Task item: Locate the line that contains "the clear plastic", then copy it and all later lines of the data below exactly, through the last one.

++++++++++

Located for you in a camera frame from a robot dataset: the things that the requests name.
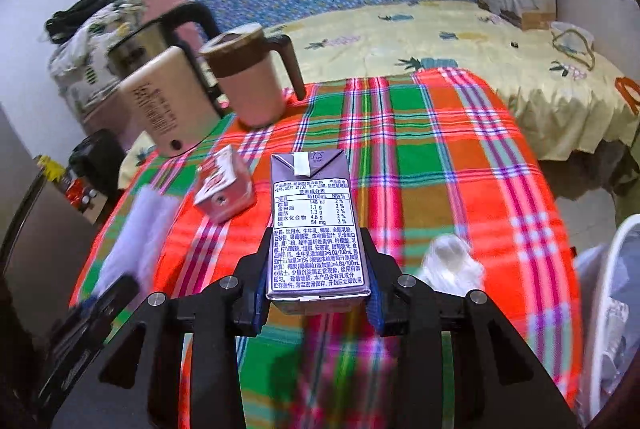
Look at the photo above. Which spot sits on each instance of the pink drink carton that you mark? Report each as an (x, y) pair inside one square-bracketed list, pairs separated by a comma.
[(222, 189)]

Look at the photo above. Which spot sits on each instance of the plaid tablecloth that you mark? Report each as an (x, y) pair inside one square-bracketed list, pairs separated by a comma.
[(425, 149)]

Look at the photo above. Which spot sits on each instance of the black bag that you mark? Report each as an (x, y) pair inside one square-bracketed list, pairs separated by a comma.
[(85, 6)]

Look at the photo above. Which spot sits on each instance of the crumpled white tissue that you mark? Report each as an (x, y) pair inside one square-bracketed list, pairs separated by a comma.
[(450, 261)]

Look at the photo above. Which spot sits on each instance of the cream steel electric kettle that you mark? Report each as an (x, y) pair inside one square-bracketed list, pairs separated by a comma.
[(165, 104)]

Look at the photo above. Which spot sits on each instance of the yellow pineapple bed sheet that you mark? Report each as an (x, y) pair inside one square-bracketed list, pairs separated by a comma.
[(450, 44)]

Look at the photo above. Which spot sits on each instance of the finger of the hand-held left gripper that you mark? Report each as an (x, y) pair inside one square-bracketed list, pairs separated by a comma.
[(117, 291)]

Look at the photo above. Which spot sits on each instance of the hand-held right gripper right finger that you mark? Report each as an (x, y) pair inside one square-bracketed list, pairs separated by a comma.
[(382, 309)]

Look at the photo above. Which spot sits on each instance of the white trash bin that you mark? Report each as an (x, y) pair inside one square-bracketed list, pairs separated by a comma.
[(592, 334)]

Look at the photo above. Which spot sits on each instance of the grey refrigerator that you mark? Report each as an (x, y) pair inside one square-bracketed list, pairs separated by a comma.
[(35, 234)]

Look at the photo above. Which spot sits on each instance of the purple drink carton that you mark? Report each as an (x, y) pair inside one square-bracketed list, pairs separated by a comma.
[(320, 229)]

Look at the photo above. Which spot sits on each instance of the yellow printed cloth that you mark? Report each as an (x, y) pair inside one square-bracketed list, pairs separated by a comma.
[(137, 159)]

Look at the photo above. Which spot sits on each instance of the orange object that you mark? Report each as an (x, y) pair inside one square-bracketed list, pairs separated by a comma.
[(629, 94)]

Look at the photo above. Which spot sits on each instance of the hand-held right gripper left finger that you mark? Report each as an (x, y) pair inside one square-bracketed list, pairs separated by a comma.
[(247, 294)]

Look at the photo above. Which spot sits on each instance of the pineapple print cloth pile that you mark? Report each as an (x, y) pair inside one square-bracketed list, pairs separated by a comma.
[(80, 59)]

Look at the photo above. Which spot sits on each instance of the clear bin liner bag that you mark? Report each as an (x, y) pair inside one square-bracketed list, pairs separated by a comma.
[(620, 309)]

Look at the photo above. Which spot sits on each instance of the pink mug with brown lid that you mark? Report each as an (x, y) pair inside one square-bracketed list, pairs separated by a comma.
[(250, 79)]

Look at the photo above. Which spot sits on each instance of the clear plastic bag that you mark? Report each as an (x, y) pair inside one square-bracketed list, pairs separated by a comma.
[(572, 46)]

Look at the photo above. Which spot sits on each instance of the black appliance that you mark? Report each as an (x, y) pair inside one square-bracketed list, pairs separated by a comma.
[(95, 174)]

++++++++++

Result below:
Look at the photo above. Which spot sits on each instance of the clear plastic bag that you mark? Report each as an (x, y) pair inside one square-bracketed list, pairs separated by a comma.
[(572, 46)]

Look at the photo above. Which spot sits on each instance of the black appliance that you mark? Report each as an (x, y) pair inside one square-bracketed list, pairs separated by a comma.
[(95, 174)]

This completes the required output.